The point of these two thoughts is that when we face life's many problems it is good to engage others in self-revealing discussion and to take time for independent thinking where our minds and God reveal answers and solutions. Although, it is fairly easy to come up with a list of questions and to identify problems, remedies are more elusive. In any event, the saying about who is smarter and there exist answers and solutions to every situation are great beliefs to live by. We don't have to live with many of the troubling things that uninvitedly hang around the room of our minds.
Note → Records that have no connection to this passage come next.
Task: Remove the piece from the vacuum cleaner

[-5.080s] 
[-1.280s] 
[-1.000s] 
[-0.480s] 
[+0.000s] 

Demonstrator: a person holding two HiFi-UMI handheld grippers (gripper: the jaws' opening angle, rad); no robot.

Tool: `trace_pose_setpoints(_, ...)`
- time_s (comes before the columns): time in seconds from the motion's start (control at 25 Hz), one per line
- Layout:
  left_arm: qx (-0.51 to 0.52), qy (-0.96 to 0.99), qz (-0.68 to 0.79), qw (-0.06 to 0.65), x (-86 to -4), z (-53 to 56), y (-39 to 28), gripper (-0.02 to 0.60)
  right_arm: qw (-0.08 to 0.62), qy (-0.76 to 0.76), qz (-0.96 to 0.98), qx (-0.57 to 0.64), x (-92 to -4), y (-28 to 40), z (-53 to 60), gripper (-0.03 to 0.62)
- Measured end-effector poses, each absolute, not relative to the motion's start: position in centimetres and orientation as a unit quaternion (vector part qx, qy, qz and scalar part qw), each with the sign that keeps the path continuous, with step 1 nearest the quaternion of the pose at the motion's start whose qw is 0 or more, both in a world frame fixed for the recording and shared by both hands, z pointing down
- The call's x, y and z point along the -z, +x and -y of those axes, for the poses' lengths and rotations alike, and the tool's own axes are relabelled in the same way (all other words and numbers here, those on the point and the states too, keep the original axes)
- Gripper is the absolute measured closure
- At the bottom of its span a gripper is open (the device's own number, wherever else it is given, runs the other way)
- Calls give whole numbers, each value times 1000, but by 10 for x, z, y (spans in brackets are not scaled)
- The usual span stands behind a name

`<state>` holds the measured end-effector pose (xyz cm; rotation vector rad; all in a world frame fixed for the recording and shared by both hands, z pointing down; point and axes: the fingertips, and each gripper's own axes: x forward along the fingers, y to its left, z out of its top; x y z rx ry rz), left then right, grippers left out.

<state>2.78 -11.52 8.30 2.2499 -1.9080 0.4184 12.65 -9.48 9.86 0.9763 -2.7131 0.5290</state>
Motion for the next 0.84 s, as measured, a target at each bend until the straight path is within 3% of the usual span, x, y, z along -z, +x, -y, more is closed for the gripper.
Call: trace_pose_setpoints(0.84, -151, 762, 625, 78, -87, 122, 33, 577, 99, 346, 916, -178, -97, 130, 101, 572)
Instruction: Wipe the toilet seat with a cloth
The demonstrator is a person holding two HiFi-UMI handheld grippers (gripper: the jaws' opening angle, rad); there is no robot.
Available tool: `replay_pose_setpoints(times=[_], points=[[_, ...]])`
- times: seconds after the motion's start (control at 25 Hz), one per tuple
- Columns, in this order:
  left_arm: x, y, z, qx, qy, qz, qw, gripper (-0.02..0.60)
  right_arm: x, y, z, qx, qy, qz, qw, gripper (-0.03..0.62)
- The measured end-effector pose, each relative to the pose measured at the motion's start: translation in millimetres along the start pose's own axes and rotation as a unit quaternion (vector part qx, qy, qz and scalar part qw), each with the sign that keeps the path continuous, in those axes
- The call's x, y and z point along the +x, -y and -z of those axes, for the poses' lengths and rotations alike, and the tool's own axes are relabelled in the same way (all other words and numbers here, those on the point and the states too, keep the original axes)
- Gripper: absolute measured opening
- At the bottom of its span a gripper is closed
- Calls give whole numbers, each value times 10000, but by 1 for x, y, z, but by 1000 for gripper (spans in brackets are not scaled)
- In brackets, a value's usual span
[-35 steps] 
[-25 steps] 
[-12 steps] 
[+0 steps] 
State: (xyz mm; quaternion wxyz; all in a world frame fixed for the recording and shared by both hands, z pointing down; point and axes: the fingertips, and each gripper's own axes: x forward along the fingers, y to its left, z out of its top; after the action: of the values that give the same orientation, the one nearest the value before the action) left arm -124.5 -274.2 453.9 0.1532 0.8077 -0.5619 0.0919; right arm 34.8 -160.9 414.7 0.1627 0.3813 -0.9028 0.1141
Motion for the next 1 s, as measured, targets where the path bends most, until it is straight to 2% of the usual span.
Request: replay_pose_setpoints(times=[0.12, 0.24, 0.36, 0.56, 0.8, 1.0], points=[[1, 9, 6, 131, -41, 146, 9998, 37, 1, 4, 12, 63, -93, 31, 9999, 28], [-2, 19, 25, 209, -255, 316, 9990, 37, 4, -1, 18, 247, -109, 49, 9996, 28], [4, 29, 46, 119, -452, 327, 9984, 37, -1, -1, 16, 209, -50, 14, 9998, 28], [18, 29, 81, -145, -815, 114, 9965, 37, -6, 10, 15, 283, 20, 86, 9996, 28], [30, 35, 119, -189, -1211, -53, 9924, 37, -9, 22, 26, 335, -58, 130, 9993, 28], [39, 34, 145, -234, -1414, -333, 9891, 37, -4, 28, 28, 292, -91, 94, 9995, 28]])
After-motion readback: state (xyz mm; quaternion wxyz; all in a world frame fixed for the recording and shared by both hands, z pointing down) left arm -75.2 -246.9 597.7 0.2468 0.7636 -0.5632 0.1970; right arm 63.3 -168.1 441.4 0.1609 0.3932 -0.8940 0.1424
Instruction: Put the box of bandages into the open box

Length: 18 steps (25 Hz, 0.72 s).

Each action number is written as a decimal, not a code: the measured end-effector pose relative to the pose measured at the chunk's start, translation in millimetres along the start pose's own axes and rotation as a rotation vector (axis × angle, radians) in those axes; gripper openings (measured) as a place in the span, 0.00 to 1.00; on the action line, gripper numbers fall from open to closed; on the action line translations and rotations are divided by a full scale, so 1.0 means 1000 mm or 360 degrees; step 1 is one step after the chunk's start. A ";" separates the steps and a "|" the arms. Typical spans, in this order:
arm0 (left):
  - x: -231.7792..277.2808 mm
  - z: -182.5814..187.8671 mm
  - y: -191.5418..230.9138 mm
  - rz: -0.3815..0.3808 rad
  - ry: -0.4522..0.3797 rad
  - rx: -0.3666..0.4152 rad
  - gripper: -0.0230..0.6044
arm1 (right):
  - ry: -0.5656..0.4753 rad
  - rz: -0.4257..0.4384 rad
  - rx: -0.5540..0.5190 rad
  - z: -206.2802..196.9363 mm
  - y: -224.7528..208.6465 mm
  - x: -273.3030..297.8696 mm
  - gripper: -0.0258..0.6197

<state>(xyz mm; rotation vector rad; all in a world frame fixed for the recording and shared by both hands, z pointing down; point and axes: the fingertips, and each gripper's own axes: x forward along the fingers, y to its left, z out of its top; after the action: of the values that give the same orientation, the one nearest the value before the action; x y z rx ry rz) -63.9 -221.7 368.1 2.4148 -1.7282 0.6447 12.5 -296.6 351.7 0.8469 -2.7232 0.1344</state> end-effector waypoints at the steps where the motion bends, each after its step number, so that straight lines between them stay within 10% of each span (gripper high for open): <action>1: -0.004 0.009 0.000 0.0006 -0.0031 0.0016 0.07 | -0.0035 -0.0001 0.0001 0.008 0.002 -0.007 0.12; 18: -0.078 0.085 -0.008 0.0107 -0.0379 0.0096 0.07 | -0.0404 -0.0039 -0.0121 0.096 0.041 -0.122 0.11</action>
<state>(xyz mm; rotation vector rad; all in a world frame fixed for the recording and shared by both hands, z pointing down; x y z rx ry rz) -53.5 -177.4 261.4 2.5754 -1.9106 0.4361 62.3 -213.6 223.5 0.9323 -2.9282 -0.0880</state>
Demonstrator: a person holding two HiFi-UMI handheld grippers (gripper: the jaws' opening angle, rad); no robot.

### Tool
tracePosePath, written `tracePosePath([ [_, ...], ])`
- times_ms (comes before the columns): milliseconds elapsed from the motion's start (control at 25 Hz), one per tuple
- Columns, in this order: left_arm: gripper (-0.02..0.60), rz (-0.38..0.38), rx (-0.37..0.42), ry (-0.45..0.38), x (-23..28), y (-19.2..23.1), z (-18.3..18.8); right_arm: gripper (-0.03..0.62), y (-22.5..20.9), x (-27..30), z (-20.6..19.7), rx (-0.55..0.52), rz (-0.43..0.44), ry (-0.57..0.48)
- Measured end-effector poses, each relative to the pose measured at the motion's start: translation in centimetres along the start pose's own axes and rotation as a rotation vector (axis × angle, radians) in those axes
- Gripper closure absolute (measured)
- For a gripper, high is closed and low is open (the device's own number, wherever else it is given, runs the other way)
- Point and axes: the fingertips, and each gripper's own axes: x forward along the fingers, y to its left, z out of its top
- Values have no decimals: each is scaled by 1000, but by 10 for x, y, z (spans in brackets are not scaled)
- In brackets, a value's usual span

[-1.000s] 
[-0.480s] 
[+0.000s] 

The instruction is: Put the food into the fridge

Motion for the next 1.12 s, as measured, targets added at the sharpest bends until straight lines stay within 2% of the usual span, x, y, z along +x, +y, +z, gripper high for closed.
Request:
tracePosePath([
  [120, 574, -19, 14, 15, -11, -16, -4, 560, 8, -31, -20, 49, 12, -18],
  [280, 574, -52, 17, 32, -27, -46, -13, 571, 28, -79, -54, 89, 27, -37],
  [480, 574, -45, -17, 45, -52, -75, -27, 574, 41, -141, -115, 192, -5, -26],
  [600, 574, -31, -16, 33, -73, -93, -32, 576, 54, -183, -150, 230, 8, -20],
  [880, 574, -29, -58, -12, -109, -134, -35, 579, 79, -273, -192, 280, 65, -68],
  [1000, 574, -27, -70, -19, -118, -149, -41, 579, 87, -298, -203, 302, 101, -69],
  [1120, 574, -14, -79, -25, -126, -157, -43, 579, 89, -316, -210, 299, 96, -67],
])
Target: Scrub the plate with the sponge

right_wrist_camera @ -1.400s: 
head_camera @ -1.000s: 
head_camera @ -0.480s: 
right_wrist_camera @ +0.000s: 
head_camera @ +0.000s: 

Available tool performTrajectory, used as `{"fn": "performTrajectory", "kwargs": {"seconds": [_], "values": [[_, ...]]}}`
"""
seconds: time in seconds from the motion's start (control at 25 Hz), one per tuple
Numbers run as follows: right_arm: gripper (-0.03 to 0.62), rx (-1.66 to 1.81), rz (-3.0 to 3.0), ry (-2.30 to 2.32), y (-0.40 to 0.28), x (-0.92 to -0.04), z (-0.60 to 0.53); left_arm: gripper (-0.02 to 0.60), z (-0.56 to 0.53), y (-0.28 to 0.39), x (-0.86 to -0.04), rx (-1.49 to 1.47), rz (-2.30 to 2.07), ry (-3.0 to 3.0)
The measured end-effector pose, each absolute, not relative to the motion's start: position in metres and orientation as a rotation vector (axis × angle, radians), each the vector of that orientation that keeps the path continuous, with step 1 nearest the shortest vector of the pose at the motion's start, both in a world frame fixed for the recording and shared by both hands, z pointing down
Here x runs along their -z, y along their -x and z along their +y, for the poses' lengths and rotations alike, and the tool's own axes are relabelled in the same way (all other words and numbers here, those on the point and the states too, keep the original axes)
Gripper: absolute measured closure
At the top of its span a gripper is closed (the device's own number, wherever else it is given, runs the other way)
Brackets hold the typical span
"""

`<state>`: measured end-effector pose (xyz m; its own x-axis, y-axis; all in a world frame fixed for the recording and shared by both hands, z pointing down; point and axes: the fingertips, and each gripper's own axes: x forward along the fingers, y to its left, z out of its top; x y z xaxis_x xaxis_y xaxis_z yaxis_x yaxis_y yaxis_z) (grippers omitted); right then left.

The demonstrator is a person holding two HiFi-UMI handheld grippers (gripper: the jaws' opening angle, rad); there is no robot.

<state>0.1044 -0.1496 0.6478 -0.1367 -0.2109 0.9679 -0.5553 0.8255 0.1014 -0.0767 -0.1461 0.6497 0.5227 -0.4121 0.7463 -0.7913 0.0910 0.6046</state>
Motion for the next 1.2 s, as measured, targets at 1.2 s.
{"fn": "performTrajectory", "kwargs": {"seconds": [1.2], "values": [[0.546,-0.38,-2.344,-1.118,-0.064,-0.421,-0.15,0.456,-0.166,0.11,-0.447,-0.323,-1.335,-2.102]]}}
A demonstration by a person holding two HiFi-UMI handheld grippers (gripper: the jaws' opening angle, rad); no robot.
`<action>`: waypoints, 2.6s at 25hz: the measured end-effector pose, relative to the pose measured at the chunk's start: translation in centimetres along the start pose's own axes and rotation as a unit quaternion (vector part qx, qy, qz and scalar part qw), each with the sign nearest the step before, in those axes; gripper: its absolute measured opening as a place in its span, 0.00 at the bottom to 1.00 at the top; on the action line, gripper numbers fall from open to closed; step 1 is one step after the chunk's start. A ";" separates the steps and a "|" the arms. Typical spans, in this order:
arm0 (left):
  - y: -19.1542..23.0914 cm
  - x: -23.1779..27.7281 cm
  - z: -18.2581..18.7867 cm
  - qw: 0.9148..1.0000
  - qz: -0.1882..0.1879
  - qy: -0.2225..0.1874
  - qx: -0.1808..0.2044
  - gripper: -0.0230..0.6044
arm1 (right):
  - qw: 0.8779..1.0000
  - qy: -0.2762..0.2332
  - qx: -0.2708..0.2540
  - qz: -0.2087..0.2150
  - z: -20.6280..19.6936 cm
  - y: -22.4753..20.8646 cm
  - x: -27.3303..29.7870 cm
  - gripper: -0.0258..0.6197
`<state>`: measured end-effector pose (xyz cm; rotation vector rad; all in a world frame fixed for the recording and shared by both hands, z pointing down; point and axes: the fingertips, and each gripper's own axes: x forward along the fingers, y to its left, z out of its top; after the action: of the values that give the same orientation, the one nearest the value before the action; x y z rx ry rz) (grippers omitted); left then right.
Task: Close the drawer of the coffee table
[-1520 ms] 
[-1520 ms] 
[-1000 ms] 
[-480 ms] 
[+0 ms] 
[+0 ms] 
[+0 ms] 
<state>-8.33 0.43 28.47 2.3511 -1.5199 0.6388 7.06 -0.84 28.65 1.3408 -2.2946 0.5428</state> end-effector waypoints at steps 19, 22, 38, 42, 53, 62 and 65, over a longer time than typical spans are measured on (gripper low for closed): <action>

Here are three examples of finding answers or solutions, rather than simply coping with the problems. Having said that, for sure, there are some times and situations where coping or being tolerant is necessary. Discernment helps us decide which approach we take--to cope or search for wisdom and confront. First, most people think that expressing care or love to someone is always a good thing. It sure seems that way on first blush. But there is a line between genuine caring and assuming authority without justification or, said differently, becoming a kibitzer, one who offers unwanted advice, as one way to show love. Further, our caring should align with what the other person perceives as caring and not simply what we, the givers, think or believe. Sometimes we are not the person who should be offering the care because the responsibility belongs to another, such as a husband to a wife and not a third party. Proverbs says it is better not to offer caring advice or truth to a fool. We all need to think through before we engage in acts of caring.

Second, if history or the past is past, meaning it has no relevance to current living, why study or teach it? Why does scripture encourage the remembrance of things past (the Lord's Supper), and why have yearly celebrations (Christmas)? Often people quote Philippians 3:13, "...but one thing I do, forgetting what lies behind and reaching forward to what lies ahead." They erroneously use this verse to justify not facing their own life history and accompanying problems that complicate present daily living. What Paul chooses to forget is found in verses four through eight. He is not referring to the whole of "the past." These same people say, "The past is past, what can you do about it? You can't change it!" There is plenty one can do to unhook from the pain of the past and live freely in the present, but the question is whether or not a person wants to take ownership of their history and rework it. One of the consequences of avoiding one's past is to ensure lifelong suffering and unnecessary coping. History, the past, is a great educator and a gateway to freedom.

Third, for decades some American politicians and many in the public have desired to establish term limits for some who serve our country--senators, representatives and judges. Yet, it seems highly unlikely it will ever be legislated. So, are we left only with praying, hoping and coping? No! Here is an imperfect, secondary, but potentially effective, solution. If each person determined never to vote for anyone running for office for a third term, and it caught on, we would not need to enact term limit laws. Each individual has the power to establish his or her own law regarding this or any other issue and stand on it. That's integrity.

"None of us is as smart as all of us" and there is an answer to every question and a solution to every problem. Acquire wisdom.